Délire : Le rêve d'où je viens

Publié le par CHEVAL FOU (Jean-Michel Sananès)

On n'est jamais tranquille chez soi. Pas plus tard que cette nuit, un personnage, un homme venu d'un autre monde, a pénétré mes rêves. Fait incompréhensible, cet individu, d'aspect parfaitement humain, s'est introduit dans ma réalité. Aucun onirisme dans cette inquiétante hallucination, ce trouble-sommeil est l'archétype des grands cauchemars des chasseurs d'aliens, tant rien ne le différencie du plus banal des mortels.

Il est là, mon falsificateur, ne doutant de rien alors qu'interloqué je le regarde, il s'est installé dans ma cuisine. Il range, éponge à la main il fait le ménage. Évidemment, j'en suis convaincu, c'est un intrus, il n'appartient ni à mon univers, ni à mon imagination. Je le sais, tout cela ne se peut pas ! Me voilà donc bien obligé de constater que je cauchemarde et je me demande comment j'ai pu créer la vision d'un être aussi parfait ! Avec ses deux jambes, ses yeux clairs et expressifs, il marche, sourit, parle, me parle, travaille, s'affaire sans que jamais je ne l'aie invité à entrer ni dans mon rêve ni dans ma réalité ! De surcroît il ment, je le sais puisqu'il prétend avoir été envoyé par ma pharmacienne pour m'aider, ce qui est impossible, elle ne sait pas que je suis bordélique ! Deviendrais-je fou ? Où ai-je été chercher ce personnage ? De quelle chimie ou alchimie céleste, de quel ciel, terre ou univers, moi qui ne bois pas d'absinthe, de quel abysse, me parvient ce mirage ?
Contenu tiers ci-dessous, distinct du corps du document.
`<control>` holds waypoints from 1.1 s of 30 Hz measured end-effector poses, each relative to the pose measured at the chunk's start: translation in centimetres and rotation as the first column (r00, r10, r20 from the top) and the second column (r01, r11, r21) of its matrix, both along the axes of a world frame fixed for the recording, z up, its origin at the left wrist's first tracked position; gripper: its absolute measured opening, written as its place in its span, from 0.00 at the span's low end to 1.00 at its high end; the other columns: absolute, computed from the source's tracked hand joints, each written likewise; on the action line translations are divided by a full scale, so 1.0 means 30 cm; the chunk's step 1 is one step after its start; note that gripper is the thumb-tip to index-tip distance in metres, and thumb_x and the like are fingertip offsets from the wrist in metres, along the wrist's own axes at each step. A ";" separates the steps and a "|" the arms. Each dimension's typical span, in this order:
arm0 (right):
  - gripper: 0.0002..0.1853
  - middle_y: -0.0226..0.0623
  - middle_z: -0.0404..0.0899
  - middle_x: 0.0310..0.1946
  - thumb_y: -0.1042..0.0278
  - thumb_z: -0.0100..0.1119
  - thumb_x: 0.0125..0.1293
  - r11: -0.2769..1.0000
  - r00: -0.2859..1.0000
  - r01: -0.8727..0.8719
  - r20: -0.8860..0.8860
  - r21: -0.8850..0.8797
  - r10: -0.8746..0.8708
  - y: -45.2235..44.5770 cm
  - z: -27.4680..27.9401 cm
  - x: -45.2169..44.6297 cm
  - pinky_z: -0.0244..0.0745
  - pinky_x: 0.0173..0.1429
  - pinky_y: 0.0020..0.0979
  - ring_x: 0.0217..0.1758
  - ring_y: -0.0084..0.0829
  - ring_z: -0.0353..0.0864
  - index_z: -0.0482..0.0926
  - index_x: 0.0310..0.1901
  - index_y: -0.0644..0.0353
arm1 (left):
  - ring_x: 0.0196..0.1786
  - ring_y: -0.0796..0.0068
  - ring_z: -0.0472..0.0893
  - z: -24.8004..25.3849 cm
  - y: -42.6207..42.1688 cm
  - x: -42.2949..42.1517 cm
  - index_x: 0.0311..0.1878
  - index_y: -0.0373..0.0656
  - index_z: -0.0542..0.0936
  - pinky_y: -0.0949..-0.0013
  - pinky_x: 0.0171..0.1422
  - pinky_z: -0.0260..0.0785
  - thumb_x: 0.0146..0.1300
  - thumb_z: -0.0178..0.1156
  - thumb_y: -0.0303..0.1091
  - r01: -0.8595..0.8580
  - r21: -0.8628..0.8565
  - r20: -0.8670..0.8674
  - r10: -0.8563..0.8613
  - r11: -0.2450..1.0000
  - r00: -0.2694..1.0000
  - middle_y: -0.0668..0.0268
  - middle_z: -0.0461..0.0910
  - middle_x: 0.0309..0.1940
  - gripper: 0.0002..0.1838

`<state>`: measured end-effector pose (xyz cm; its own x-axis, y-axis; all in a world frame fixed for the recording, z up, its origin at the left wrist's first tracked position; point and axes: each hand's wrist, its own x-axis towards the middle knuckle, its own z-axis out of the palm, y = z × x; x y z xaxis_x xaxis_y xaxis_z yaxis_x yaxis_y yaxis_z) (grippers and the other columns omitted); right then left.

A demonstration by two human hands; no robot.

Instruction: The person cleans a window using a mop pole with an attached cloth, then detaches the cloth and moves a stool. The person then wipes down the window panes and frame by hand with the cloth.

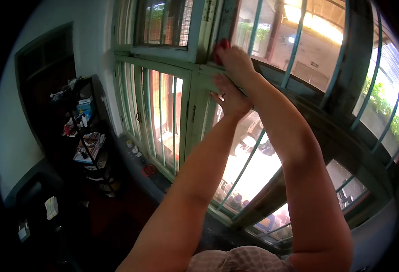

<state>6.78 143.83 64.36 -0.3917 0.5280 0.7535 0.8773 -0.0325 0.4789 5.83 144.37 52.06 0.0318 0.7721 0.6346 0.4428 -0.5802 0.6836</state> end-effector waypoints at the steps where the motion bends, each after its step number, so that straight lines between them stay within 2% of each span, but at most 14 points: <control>1: 0.10 0.40 0.81 0.35 0.64 0.52 0.58 0.986 0.994 0.104 0.051 -0.131 -0.099 0.021 -0.005 -0.021 0.73 0.48 0.33 0.43 0.40 0.80 0.79 0.39 0.56 | 0.73 0.54 0.28 -0.008 0.024 0.011 0.67 0.32 0.28 0.40 0.69 0.19 0.45 0.61 0.63 -0.056 0.035 -0.025 0.057 0.998 0.998 0.47 0.28 0.70 0.66; 2: 0.11 0.40 0.81 0.35 0.64 0.52 0.59 0.943 0.975 0.214 0.115 -0.255 -0.190 0.042 -0.012 -0.040 0.73 0.47 0.34 0.43 0.40 0.80 0.79 0.40 0.56 | 0.73 0.54 0.29 -0.020 0.048 0.022 0.67 0.33 0.28 0.41 0.69 0.20 0.46 0.60 0.63 -0.012 0.035 0.027 0.011 0.999 1.000 0.47 0.28 0.70 0.64; 4: 0.11 0.40 0.82 0.37 0.68 0.52 0.58 0.945 0.968 0.190 -0.111 -0.266 -0.225 0.116 0.002 -0.056 0.75 0.45 0.35 0.45 0.40 0.80 0.80 0.40 0.61 | 0.74 0.55 0.29 -0.028 0.050 0.028 0.68 0.33 0.29 0.41 0.69 0.21 0.49 0.58 0.61 0.083 0.035 0.130 -0.087 0.996 0.988 0.47 0.28 0.70 0.61; 8: 0.13 0.44 0.81 0.40 0.67 0.55 0.56 0.979 0.824 0.089 -0.538 -0.183 -0.175 0.199 0.009 -0.086 0.74 0.49 0.36 0.47 0.41 0.79 0.78 0.40 0.66 | 0.74 0.55 0.30 -0.119 0.183 0.158 0.68 0.33 0.32 0.41 0.70 0.23 0.51 0.56 0.59 -0.498 0.303 0.012 0.519 0.813 0.855 0.48 0.28 0.70 0.58; 11: 0.16 0.49 0.79 0.42 0.63 0.56 0.56 0.995 0.601 0.016 -0.794 -0.099 -0.089 0.315 0.012 -0.063 0.72 0.53 0.37 0.49 0.43 0.78 0.77 0.42 0.65 | 0.74 0.54 0.29 -0.114 0.174 0.147 0.68 0.31 0.32 0.41 0.69 0.24 0.52 0.55 0.58 -0.506 0.332 0.056 0.519 0.796 0.853 0.47 0.27 0.70 0.57; 14: 0.22 0.51 0.79 0.40 0.55 0.60 0.53 0.949 0.348 -0.310 -0.936 -0.057 0.057 0.376 0.015 0.057 0.73 0.51 0.38 0.47 0.46 0.78 0.77 0.42 0.65 | 0.73 0.53 0.29 -0.076 0.107 0.116 0.67 0.29 0.31 0.40 0.69 0.24 0.50 0.58 0.58 -0.344 0.205 0.035 0.344 0.916 0.938 0.47 0.26 0.70 0.60; 16: 0.19 0.51 0.79 0.39 0.55 0.60 0.54 0.909 0.382 -0.417 -0.911 -0.020 0.155 0.344 -0.011 0.086 0.73 0.49 0.38 0.45 0.46 0.79 0.79 0.39 0.62 | 0.73 0.52 0.28 -0.033 0.041 0.037 0.67 0.29 0.30 0.40 0.69 0.24 0.49 0.59 0.58 -0.038 0.089 0.090 0.030 0.995 0.995 0.46 0.25 0.70 0.61; 19: 0.14 0.51 0.79 0.39 0.60 0.59 0.55 0.866 0.433 -0.498 -0.878 -0.042 0.206 0.272 -0.002 0.037 0.73 0.49 0.39 0.45 0.46 0.78 0.79 0.37 0.62 | 0.73 0.51 0.27 0.002 0.002 -0.005 0.66 0.28 0.30 0.39 0.69 0.23 0.47 0.61 0.58 0.073 -0.047 0.053 -0.071 0.996 0.996 0.45 0.25 0.69 0.63; 22: 0.15 0.55 0.78 0.39 0.62 0.59 0.55 0.870 0.665 -0.472 -0.705 -0.141 0.247 0.216 0.005 -0.017 0.73 0.49 0.41 0.45 0.50 0.77 0.77 0.40 0.64 | 0.73 0.51 0.28 -0.010 0.014 -0.004 0.67 0.28 0.33 0.38 0.69 0.23 0.49 0.60 0.58 0.033 -0.042 -0.076 -0.036 0.999 0.996 0.46 0.26 0.70 0.60; 25: 0.22 0.56 0.78 0.38 0.60 0.62 0.52 0.939 0.832 -0.271 -0.542 -0.213 0.117 0.227 -0.037 -0.069 0.73 0.49 0.43 0.46 0.53 0.77 0.71 0.42 0.69 | 0.73 0.52 0.30 -0.138 0.177 0.134 0.67 0.28 0.36 0.38 0.69 0.25 0.49 0.59 0.59 -0.358 0.353 -0.072 0.407 0.864 0.911 0.46 0.28 0.70 0.58; 27: 0.22 0.55 0.78 0.39 0.60 0.61 0.52 0.956 0.909 -0.126 -0.417 -0.265 0.004 0.191 -0.040 -0.091 0.72 0.50 0.42 0.47 0.52 0.76 0.72 0.42 0.68 | 0.73 0.52 0.31 -0.135 0.151 0.125 0.69 0.37 0.35 0.38 0.69 0.30 0.48 0.54 0.67 -0.417 0.550 -0.023 0.512 0.724 0.858 0.49 0.30 0.71 0.59; 29: 0.21 0.54 0.78 0.41 0.61 0.60 0.52 0.932 0.943 -0.115 -0.332 -0.344 -0.006 0.200 -0.030 -0.090 0.72 0.51 0.42 0.49 0.50 0.76 0.72 0.43 0.68 | 0.74 0.54 0.31 -0.118 0.110 0.102 0.69 0.37 0.35 0.40 0.69 0.30 0.47 0.54 0.68 -0.377 0.462 -0.060 0.452 0.803 0.890 0.49 0.30 0.71 0.60; 31: 0.21 0.53 0.78 0.41 0.62 0.58 0.52 0.845 0.978 -0.115 -0.210 -0.522 0.004 0.173 0.014 -0.076 0.72 0.51 0.41 0.49 0.49 0.76 0.72 0.45 0.68 | 0.74 0.56 0.29 -0.042 0.027 0.033 0.68 0.29 0.34 0.42 0.71 0.25 0.48 0.59 0.61 -0.195 0.055 -0.114 0.200 0.979 0.973 0.47 0.29 0.70 0.61; 33: 0.23 0.51 0.78 0.41 0.64 0.56 0.52 0.773 0.998 -0.054 -0.018 -0.632 0.055 0.124 0.080 -0.073 0.73 0.49 0.39 0.47 0.47 0.78 0.71 0.48 0.69 | 0.74 0.57 0.29 0.017 -0.047 -0.017 0.67 0.29 0.32 0.44 0.71 0.24 0.45 0.61 0.63 -0.055 -0.077 0.013 0.056 0.995 0.998 0.47 0.29 0.70 0.64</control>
Moi qui suis généralement raisonnable et qui ne suis pas né de la dernière pluie, moi qui me connais depuis tant de décennies, je le sais bien que les vues de l'esprit, réalités et chimères, sont si aléatoires que, parfois, je crains de n'être que l'écho d'une idée saugrenue, un immatériel, un virtuel qui n'existe pas vraiment !

Est-il possible que mon moi, mon surmoi, celui que tout le monde croit que je suis, et moi-même, se soient laissés berner ? Ne vivrais-je donc que dans mon imaginaire ? Dans cette autre réalité, serais-je un ami de l'intrus venu nettoyer ma cuisine, un ami de ce fouille-partout qui me reproche de ne pas avoir de webcam sur mon ordinateur ? La question se pose, si cet individu n'existe pas, moi, suis-je vraiment là ? Devrais-je me  pincer ? Devrais-je gifler le premier venu, écraser le nez de mon voisin, pour m'assurer, par leurs cris, qu'eux sont bien réels et vivants ? Et, faisant cela, devrais-je espérer qu'ils réagissent brutalement pour enfin être convaincu que nous partageons la même réalité ? Une furieuse envie de me réveiller, de tuer mon hallucination, de manger une tablette de chocolat, et de me rendormir, m'agite.

La situation est désarmante ! Et je me demande si mon Léo, mon chat est vraiment parti vers l'ailleurs, ou si, juste lassé d'exister, il n'a pas fermé l'étrangeté de son rêve pour disparaître ? Toutes ces questions en suspension me font mal, si mal que je me cherche, suis-je réel parmi le vivant, ou seulement un vers fou dans la tête d'un poète, un verbe qui court à la poursuite d'une phrase ?

L'absence de la permanence des êtres et des choses m'inquiète, finalement, je voudrais être un arbre sans crainte et sans tourment, qui regarde la mer du haut de la colline, et attend les oiseaux sans jamais se poser d'autres questions que de savoir si demain il pleuvra ou pas.